**What the task asks:** The answer must consist of every line from the data that holds "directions".

**Material supplied:**
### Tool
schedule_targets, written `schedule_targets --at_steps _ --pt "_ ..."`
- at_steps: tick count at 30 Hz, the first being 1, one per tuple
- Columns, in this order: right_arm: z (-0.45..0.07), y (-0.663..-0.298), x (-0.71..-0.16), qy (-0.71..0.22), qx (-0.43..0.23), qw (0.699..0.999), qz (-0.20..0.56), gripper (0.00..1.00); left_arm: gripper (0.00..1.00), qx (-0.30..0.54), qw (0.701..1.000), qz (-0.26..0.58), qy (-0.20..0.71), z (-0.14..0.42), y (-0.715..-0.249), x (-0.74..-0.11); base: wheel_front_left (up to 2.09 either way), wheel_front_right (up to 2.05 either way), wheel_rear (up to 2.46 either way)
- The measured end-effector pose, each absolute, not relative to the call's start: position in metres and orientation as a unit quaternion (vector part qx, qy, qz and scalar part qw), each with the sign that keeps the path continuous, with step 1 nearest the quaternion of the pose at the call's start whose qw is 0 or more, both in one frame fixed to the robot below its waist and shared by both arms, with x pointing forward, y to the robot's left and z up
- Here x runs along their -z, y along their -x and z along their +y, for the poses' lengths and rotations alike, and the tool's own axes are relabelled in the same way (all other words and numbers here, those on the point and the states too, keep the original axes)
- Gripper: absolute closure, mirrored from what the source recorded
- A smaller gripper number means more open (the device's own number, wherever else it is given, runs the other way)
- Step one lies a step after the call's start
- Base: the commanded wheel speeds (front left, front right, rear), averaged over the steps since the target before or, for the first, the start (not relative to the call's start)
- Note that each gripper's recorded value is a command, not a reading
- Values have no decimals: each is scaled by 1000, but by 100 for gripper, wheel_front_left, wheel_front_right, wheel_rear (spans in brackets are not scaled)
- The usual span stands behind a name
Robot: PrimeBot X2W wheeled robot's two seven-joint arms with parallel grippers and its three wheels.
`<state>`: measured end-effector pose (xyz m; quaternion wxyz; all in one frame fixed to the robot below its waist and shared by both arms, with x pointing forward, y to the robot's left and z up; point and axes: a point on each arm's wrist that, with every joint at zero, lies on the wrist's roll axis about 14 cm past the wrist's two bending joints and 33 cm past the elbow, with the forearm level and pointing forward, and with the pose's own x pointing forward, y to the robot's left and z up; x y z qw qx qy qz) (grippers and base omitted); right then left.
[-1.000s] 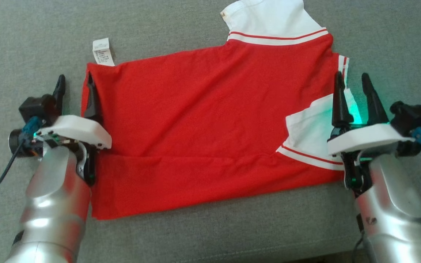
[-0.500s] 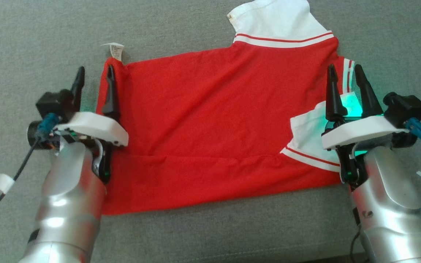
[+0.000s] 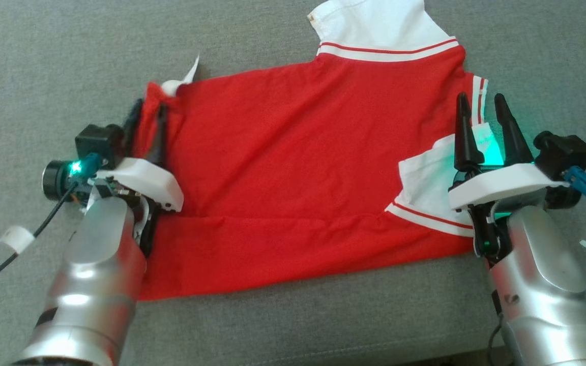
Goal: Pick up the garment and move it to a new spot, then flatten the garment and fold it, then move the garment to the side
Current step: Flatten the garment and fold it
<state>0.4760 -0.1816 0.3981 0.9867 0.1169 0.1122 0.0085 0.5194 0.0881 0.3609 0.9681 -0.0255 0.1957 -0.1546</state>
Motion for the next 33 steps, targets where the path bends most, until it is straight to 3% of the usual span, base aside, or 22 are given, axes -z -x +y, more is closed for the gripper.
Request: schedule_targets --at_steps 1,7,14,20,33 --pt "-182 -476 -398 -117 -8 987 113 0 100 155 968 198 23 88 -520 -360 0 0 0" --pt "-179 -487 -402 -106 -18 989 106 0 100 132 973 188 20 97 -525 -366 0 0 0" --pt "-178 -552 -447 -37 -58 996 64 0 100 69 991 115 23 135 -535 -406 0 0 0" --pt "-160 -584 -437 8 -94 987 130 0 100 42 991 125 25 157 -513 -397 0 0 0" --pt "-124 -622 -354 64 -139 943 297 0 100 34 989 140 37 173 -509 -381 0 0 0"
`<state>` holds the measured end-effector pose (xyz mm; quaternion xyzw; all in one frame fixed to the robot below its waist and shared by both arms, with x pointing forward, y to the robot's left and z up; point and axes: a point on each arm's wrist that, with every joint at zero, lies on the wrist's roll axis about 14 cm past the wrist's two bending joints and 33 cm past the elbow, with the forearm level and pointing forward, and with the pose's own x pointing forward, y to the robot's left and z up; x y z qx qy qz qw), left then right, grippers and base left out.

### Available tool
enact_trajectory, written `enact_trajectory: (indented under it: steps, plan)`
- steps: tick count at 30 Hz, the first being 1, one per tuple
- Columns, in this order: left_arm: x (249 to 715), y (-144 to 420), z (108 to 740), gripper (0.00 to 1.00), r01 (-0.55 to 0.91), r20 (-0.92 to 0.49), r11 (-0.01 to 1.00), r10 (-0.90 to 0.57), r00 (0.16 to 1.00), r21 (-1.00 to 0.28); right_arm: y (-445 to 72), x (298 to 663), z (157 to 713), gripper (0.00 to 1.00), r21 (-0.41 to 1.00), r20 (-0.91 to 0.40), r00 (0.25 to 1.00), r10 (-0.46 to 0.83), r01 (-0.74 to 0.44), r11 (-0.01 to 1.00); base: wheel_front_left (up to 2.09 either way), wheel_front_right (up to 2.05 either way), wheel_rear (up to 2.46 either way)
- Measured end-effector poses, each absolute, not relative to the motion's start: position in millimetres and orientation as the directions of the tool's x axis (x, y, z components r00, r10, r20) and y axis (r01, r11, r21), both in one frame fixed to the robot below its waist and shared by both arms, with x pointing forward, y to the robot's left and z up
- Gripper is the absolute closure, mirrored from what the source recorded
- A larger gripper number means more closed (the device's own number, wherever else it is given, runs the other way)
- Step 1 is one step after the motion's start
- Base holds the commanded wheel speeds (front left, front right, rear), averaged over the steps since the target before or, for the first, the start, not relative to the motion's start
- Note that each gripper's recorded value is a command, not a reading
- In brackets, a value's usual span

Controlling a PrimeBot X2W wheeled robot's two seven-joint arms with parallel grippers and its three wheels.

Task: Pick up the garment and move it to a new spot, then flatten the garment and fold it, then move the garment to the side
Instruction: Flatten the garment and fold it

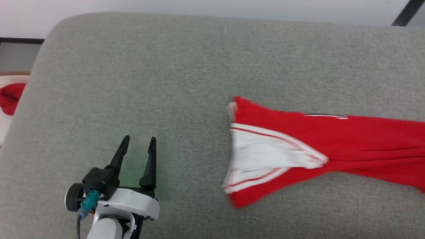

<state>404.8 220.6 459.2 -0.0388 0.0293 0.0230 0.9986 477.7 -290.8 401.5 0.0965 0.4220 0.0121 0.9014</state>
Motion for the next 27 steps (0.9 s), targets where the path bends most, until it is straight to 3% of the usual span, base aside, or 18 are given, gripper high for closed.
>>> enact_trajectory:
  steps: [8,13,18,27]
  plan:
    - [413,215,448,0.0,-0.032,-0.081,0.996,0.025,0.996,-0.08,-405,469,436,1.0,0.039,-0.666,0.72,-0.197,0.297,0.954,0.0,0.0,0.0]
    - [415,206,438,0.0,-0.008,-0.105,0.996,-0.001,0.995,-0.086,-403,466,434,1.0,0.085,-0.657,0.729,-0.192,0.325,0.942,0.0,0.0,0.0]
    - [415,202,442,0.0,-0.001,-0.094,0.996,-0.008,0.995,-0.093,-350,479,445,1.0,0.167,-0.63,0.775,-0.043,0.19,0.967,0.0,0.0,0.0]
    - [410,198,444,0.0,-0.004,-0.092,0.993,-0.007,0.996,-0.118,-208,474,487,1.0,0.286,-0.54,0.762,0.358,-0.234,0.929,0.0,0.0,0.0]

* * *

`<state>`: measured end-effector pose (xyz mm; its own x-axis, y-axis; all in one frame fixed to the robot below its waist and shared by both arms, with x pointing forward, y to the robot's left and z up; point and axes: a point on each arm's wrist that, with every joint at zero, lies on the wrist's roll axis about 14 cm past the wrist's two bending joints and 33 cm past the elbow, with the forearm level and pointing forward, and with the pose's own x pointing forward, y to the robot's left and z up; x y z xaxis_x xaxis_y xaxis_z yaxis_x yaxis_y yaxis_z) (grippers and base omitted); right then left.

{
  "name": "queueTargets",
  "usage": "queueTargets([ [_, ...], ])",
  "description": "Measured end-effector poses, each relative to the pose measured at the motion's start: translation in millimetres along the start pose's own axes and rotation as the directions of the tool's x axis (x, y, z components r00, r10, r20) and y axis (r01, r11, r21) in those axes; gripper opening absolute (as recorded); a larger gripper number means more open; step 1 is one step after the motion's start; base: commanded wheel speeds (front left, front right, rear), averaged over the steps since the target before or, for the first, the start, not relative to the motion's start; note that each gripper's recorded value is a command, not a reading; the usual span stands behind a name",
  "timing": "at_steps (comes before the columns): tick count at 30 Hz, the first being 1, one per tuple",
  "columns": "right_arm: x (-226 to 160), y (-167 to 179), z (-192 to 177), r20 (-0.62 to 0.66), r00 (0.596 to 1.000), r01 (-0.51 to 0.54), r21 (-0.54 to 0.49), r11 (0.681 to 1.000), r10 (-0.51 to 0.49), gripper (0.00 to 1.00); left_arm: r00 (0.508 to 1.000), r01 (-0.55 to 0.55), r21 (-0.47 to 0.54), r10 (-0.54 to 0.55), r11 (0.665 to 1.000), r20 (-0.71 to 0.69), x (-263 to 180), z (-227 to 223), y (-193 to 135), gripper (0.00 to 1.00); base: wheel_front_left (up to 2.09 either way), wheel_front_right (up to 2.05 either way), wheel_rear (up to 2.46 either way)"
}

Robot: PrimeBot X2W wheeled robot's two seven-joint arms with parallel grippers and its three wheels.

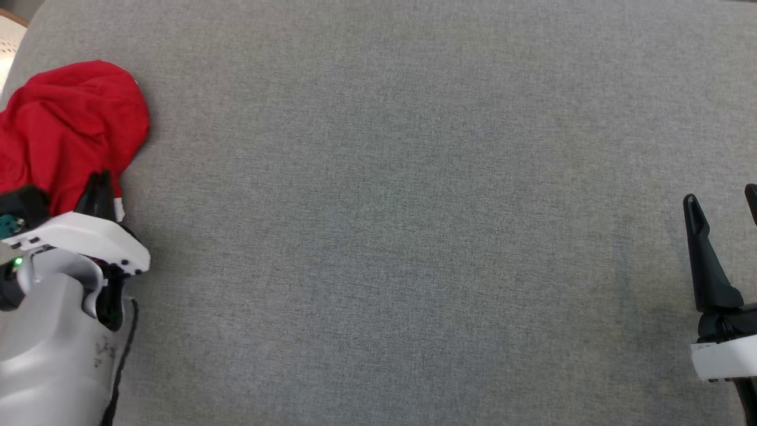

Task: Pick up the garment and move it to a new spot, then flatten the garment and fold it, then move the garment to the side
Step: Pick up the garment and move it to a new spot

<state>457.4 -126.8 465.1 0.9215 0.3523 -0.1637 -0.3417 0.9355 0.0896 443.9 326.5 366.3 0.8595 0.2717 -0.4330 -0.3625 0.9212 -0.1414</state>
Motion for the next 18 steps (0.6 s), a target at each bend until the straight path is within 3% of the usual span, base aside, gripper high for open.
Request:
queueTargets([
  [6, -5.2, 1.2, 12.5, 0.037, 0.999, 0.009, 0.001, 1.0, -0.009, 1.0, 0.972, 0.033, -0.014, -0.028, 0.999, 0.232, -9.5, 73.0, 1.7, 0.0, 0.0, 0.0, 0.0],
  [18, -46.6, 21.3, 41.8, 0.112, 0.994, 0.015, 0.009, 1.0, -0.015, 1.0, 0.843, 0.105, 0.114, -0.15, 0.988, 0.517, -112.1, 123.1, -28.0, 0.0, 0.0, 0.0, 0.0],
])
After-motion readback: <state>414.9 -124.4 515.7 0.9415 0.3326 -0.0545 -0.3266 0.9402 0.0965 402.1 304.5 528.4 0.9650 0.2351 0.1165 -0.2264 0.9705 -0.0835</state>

**Solution to this problem:**
- Measured end-effector poses, each absolute, not relative to the motion's start: position in millimetres and orientation as the directions of the tool's x axis (x, y, z components r00, r10, r20) and y axis (r01, r11, r21), both in one frame fixed to the robot below its waist and shared by both arms, with x pointing forward, y to the robot's left and z up
  "description": "Measured end-effector poses, each relative to the pose measured at the motion's start: translation in millimetres along the start pose's own axes and rotation as the directions of the tool's x axis (x, y, z components r00, r10, r20) and y axis (r01, r11, r21) in those axes; gripper opening absolute (as recorded); a larger gripper number means more open; step 1 is one step after the motion's start; base: commanded wheel speeds (front left, front right, rear), averaged over the steps since the target before or, for the first, the start, not relative to the motion's start; note that each gripper's recorded value is a command, not a reading; the usual span stands behind a name",

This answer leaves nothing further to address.